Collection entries
BEGIN
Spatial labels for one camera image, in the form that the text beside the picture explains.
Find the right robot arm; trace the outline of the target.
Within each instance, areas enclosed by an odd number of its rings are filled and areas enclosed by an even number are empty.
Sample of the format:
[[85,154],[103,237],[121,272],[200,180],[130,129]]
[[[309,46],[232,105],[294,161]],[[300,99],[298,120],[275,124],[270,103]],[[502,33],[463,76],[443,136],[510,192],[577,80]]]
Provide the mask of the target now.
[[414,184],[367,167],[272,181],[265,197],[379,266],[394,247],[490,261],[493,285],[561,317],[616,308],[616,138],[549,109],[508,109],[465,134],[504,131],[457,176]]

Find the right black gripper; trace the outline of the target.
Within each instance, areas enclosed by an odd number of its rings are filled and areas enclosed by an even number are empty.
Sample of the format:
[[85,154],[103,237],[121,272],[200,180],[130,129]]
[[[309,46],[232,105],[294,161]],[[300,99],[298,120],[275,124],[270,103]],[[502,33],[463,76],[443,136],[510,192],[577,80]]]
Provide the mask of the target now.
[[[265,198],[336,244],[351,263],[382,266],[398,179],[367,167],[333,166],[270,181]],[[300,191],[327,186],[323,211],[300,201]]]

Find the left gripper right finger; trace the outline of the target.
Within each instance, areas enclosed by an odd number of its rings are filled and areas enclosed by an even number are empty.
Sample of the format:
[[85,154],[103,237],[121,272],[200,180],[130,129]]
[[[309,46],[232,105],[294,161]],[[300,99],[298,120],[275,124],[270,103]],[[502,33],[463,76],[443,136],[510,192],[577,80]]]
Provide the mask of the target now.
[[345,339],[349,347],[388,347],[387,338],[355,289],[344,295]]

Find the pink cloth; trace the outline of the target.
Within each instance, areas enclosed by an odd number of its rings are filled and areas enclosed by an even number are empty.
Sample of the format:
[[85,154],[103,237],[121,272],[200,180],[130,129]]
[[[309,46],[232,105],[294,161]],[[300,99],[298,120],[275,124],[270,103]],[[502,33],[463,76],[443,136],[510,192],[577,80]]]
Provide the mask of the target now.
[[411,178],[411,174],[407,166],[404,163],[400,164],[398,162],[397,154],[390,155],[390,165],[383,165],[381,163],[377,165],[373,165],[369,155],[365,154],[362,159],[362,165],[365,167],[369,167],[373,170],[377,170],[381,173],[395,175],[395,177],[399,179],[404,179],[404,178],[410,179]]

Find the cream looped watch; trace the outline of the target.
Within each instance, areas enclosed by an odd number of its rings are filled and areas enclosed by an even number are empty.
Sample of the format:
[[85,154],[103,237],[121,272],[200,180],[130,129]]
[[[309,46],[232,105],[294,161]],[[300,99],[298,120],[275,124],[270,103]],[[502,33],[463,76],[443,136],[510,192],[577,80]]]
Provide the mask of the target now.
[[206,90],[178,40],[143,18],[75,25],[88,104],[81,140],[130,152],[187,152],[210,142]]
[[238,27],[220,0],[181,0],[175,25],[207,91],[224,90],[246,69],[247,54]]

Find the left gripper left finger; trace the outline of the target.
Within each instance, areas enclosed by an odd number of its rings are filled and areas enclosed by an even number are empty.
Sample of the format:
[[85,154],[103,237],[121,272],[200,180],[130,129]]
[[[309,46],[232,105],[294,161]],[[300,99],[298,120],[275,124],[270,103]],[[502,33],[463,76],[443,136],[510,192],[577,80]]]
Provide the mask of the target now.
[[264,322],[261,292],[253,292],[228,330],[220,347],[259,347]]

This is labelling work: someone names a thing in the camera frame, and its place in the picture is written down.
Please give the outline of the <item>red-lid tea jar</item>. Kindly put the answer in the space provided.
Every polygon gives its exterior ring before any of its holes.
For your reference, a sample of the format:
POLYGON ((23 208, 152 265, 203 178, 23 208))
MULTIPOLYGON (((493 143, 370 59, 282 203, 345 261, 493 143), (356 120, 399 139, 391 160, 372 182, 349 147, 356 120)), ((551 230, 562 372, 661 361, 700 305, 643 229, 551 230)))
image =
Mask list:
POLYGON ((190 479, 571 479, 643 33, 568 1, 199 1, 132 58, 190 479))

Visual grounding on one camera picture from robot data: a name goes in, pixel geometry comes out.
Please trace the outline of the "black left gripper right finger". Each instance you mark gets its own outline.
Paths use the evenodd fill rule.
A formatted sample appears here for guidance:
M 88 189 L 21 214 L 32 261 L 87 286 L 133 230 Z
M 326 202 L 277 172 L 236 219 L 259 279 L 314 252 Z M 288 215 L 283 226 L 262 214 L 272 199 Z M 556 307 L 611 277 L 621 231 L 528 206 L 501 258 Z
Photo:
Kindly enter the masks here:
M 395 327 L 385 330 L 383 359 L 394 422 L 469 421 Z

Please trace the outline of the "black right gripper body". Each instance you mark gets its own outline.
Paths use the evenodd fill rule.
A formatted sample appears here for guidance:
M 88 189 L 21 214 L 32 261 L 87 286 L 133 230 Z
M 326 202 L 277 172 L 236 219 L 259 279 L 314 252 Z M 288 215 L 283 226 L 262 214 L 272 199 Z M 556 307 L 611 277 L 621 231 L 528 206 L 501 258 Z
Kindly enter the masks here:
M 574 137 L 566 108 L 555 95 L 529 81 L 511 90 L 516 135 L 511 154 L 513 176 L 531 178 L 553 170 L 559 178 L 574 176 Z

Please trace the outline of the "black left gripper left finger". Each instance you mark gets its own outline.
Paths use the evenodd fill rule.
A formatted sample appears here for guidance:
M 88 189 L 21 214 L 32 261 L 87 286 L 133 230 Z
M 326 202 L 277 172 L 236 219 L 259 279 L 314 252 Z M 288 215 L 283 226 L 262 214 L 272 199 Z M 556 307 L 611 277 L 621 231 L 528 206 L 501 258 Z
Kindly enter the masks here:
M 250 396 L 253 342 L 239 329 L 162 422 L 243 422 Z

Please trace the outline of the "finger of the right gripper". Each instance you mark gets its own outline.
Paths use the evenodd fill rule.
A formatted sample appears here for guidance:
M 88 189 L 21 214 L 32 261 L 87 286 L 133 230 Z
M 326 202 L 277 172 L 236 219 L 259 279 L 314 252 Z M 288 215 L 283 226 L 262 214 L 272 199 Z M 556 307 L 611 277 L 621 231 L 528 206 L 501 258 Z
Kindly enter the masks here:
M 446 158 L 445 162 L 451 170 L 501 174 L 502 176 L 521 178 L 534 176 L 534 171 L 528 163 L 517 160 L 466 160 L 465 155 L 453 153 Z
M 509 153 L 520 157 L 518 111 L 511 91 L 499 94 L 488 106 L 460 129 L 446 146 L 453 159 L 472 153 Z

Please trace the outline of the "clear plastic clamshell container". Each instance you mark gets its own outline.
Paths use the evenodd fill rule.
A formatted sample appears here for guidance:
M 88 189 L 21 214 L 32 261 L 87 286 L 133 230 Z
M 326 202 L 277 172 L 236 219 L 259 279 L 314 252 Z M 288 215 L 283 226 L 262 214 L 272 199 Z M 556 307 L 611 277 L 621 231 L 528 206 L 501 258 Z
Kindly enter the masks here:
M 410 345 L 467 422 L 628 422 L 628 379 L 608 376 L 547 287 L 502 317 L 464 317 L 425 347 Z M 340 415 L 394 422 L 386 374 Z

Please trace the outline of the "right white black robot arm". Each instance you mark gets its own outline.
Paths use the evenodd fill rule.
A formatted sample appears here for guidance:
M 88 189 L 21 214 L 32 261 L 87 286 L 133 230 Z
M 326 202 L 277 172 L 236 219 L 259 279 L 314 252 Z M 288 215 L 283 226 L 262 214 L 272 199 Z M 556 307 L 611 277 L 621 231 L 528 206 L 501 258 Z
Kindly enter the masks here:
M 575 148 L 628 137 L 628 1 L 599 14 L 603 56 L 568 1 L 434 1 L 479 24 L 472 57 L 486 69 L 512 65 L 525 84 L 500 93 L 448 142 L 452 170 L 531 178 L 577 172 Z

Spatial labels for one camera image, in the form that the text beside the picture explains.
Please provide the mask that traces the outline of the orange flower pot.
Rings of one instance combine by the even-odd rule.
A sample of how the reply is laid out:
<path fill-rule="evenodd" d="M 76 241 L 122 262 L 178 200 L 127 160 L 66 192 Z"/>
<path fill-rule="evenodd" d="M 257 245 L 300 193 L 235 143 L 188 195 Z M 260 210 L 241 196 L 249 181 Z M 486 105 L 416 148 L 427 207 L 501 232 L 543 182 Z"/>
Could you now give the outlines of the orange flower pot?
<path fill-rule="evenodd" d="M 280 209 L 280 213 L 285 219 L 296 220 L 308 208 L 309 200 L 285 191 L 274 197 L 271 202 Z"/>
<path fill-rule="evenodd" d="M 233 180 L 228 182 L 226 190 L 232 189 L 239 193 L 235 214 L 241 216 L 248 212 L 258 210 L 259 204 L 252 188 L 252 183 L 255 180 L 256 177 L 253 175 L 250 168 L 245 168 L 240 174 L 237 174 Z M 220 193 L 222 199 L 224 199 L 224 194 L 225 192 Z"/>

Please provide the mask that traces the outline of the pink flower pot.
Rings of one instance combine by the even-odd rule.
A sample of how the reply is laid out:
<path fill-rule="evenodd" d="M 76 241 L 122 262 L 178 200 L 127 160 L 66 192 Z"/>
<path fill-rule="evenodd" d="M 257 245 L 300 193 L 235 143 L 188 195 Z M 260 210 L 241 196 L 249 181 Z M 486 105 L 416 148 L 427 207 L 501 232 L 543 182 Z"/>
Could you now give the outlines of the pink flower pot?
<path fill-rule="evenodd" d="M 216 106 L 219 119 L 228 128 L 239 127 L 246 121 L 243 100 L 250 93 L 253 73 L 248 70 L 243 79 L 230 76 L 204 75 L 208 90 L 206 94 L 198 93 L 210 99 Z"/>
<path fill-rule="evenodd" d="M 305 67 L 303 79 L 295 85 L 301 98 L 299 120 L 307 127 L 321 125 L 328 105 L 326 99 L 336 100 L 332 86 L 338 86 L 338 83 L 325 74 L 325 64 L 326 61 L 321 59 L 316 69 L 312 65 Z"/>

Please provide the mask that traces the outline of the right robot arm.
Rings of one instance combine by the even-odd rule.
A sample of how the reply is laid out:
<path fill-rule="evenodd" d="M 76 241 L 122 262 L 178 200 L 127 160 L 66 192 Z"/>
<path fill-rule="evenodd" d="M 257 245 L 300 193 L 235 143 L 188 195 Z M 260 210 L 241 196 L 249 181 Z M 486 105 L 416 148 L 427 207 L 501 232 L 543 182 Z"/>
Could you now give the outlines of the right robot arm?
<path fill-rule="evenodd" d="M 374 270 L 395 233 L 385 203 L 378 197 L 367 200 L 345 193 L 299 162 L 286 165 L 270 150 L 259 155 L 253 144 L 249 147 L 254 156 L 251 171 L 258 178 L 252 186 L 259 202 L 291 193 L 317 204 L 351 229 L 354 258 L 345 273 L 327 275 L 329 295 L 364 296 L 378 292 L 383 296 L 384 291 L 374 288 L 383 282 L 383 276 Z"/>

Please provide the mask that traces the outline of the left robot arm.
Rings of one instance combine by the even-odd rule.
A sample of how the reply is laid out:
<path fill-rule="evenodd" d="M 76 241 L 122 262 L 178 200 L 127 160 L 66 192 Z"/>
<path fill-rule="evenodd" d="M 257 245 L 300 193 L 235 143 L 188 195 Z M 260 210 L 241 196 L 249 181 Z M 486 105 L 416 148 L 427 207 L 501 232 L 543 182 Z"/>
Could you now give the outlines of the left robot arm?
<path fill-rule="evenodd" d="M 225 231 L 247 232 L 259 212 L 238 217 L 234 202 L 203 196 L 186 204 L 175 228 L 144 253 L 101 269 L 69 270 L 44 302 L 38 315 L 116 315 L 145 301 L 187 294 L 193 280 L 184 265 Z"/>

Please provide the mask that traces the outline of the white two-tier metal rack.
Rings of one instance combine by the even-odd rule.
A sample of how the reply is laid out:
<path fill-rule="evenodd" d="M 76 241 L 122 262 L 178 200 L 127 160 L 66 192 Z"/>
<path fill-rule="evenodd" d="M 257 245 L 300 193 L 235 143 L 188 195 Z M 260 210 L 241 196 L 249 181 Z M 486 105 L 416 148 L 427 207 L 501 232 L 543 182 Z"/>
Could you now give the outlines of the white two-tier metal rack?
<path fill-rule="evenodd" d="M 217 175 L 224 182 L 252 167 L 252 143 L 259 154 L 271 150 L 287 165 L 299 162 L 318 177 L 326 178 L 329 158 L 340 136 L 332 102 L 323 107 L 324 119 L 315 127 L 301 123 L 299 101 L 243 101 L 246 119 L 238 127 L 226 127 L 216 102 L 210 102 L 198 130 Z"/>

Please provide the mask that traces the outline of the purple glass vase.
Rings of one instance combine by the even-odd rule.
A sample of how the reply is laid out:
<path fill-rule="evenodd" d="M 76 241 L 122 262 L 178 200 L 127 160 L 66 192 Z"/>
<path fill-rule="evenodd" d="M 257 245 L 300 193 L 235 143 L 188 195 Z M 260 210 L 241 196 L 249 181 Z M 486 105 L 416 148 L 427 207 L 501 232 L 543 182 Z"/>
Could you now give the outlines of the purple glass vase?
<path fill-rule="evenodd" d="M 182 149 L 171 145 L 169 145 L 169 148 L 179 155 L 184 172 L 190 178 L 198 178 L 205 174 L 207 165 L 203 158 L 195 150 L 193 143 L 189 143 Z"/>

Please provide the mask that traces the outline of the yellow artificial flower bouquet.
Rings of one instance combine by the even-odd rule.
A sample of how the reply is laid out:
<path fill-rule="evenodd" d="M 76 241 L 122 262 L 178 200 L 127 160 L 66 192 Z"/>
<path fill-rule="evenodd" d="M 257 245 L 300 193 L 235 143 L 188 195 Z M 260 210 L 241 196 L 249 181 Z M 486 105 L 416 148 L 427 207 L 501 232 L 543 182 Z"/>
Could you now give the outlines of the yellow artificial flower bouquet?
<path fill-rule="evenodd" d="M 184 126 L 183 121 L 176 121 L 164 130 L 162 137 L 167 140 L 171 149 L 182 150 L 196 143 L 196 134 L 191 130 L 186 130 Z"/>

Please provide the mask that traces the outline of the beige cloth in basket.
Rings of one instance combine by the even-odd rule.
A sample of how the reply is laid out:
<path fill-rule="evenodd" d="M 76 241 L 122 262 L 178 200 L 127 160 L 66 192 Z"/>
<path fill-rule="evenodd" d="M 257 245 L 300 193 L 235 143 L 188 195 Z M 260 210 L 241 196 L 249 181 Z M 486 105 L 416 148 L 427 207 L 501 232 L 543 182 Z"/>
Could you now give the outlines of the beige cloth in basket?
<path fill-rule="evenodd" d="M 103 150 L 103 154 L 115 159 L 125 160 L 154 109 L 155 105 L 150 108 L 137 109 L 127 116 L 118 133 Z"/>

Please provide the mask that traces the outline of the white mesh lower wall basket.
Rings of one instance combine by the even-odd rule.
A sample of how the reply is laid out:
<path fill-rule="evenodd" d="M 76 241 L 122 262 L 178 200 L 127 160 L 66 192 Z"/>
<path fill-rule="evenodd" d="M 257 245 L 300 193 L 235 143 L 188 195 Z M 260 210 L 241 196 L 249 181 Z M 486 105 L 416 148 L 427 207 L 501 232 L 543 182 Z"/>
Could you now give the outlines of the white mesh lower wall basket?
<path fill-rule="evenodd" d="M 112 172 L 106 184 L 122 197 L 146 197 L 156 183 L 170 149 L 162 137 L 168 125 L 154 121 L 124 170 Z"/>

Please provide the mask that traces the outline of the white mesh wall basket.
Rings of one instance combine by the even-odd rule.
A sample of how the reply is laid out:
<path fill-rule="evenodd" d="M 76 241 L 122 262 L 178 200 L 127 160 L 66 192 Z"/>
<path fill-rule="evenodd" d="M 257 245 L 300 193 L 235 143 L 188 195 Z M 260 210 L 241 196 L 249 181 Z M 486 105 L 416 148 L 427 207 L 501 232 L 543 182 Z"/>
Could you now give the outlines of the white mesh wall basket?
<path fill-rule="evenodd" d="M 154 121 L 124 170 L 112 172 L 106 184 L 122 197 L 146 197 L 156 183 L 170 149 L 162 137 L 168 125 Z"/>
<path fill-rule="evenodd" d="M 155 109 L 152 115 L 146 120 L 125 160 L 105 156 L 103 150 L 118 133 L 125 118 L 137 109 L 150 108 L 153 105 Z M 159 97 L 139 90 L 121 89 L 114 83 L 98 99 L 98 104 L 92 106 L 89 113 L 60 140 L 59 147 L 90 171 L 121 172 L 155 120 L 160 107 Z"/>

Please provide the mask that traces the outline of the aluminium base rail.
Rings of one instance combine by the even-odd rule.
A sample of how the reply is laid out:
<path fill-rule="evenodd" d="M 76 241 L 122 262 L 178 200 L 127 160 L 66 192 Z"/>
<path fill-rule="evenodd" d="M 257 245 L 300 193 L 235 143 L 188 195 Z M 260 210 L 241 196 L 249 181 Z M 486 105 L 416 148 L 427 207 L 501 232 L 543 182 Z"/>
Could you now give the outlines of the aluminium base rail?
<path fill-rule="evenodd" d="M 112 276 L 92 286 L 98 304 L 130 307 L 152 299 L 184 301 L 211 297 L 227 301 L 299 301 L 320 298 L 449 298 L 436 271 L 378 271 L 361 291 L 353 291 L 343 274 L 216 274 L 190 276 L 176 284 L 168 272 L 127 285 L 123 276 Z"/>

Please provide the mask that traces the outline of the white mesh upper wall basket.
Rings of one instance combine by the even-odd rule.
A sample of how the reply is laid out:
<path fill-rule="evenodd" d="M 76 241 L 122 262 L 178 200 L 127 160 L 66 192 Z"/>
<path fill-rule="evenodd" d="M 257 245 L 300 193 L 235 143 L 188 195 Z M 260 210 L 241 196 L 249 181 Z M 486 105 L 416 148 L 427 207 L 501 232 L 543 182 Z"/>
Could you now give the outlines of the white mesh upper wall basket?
END
**Your instructions**
Please print exactly what appears from the first line of the data through the line with "Find the pink", including both of those lines and nothing past them.

**Solved exercise**
Spatial labels for one camera image, in the form that the text beside the picture explains.
Find the right robot arm; trace the outline of the target.
Within each instance, areas enclosed by an odd number of its rings are filled and areas enclosed by an even number are empty.
Sample of the format:
[[85,154],[103,237],[121,272],[200,180],[130,129]]
[[[309,46],[232,105],[294,161]],[[300,99],[298,120],[275,124],[270,103]],[[502,33],[463,76],[443,136],[510,192],[577,80]]]
Provide the mask of the target now.
[[414,184],[367,167],[272,181],[265,197],[379,266],[394,247],[490,261],[493,285],[561,317],[616,308],[616,138],[549,109],[508,109],[465,134],[504,131],[457,176]]

Find the right black gripper; trace the outline of the target.
Within each instance, areas enclosed by an odd number of its rings are filled and areas enclosed by an even number are empty.
Sample of the format:
[[85,154],[103,237],[121,272],[200,180],[130,129]]
[[[309,46],[232,105],[294,161]],[[300,99],[298,120],[275,124],[270,103]],[[502,33],[463,76],[443,136],[510,192],[577,80]]]
Provide the mask of the target now.
[[[265,198],[336,244],[351,263],[382,266],[398,179],[367,167],[333,166],[270,181]],[[300,191],[327,186],[323,211],[300,201]]]

Find the left gripper right finger; trace the outline of the target.
Within each instance, areas enclosed by an odd number of its rings are filled and areas enclosed by an even number are empty.
Sample of the format:
[[85,154],[103,237],[121,272],[200,180],[130,129]]
[[[309,46],[232,105],[294,161]],[[300,99],[298,120],[275,124],[270,103]],[[502,33],[463,76],[443,136],[510,192],[577,80]]]
Provide the mask of the target now.
[[345,339],[349,347],[388,347],[387,338],[355,289],[344,295]]

Find the pink cloth; trace the outline of the target.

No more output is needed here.